India to shop for foreign cricketers

Indian cricket officials are keen to bring in foreign players to add a touch of glamour to domestic tournaments.

  • Reuters
  • Updated: August 8, 2006, 11:45 AM IST
India to shop for foreign cricketers

Ahmedabad: Indian cricket officials say they are keen to bring in foreign players in order to add a touch of glamour to otherwise dull domestic tournaments.

While cricket-mad India is the game's commercial hub, domestic matches draw few spectators or additional sponsorship in contrast to the international matches.

Interest has also waned as top draws such as Rahul Dravid and Sachin Tendulkar rarely play domestic cricket due to their busy international schedule.

"The board is open to the idea," says board secretary Niranjan Shah. "The rule is already there but nobody has used it so far."

Shah says regulations allow teams to include up to three players from outside a state, but there are no restrictions on how many of the three can be foreigners.

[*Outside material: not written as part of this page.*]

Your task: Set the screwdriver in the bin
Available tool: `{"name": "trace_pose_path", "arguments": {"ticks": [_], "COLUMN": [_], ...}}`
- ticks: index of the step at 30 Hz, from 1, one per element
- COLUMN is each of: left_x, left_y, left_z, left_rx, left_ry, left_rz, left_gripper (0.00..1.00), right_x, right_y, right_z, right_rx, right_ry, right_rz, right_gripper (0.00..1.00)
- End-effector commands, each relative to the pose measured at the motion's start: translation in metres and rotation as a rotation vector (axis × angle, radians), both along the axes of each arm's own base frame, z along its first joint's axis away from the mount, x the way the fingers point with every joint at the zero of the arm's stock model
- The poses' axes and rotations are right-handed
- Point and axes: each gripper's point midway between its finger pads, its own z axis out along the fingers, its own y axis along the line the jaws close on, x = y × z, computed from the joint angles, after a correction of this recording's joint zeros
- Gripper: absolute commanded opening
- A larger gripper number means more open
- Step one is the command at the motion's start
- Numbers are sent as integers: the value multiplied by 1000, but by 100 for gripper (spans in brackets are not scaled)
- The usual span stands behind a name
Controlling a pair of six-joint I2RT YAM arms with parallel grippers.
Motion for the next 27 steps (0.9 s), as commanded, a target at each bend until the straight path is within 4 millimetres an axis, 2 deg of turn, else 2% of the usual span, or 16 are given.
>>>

"If some big players from abroad come then people will come and see these matches," says Shah, adding that he did not anticipate much opposition from local players.

"If our players can go and play in the English county then we should also be ready to bring in outside players."

Officials also hope that tempting some of cricket's biggest names to India would boost television viewer figures.

The Board of Control for Cricket in India (BCCI) signed a four-year TV rights deal in February worth $612 mn that requires 70 days live telecast of domestic games.

"We took a decision last year to shop for foreign players, preferably a star commodity," says Ajay Shirke, president of the Maharashtra Cricket Association.

State sides can draw on huge funds at their disposal thanks to a grant from the world's richest national cricket board, which signed rights deals worth over $1 bn this year.

State associations are set to receive as much as $1.7 mn this year, says Shah.

Maharashtra have already appointed Australian coach Darren Holder, who took the team to fifth in Ranji Trophy last season. Former Pakistan player Intikhab Alam coaches the Punjab team.


Shirke says foreign players could earn between $30,000 to $40,000 a season if a team went all the way in the tournament.

The match fee for a Ranji game is Rs 1 lakh. "Also remember, if we hire a star we can attract sponsors," he says. "I don't think money is an issue at all."

Wider endorsement of such a move could bring many big names to domestic Indian cricket, especially after England's board recently announced counties would only be allowed to field one overseas player from 2008.

Foreign players are not new to Indian cricket. India had invited West Indian fast bowlers Roy Gilchrist, Chester Watson, Charlie Stayers and Lester King to play in the 1960's to help their batsmen adapt to pace and foster their own seam bowlers.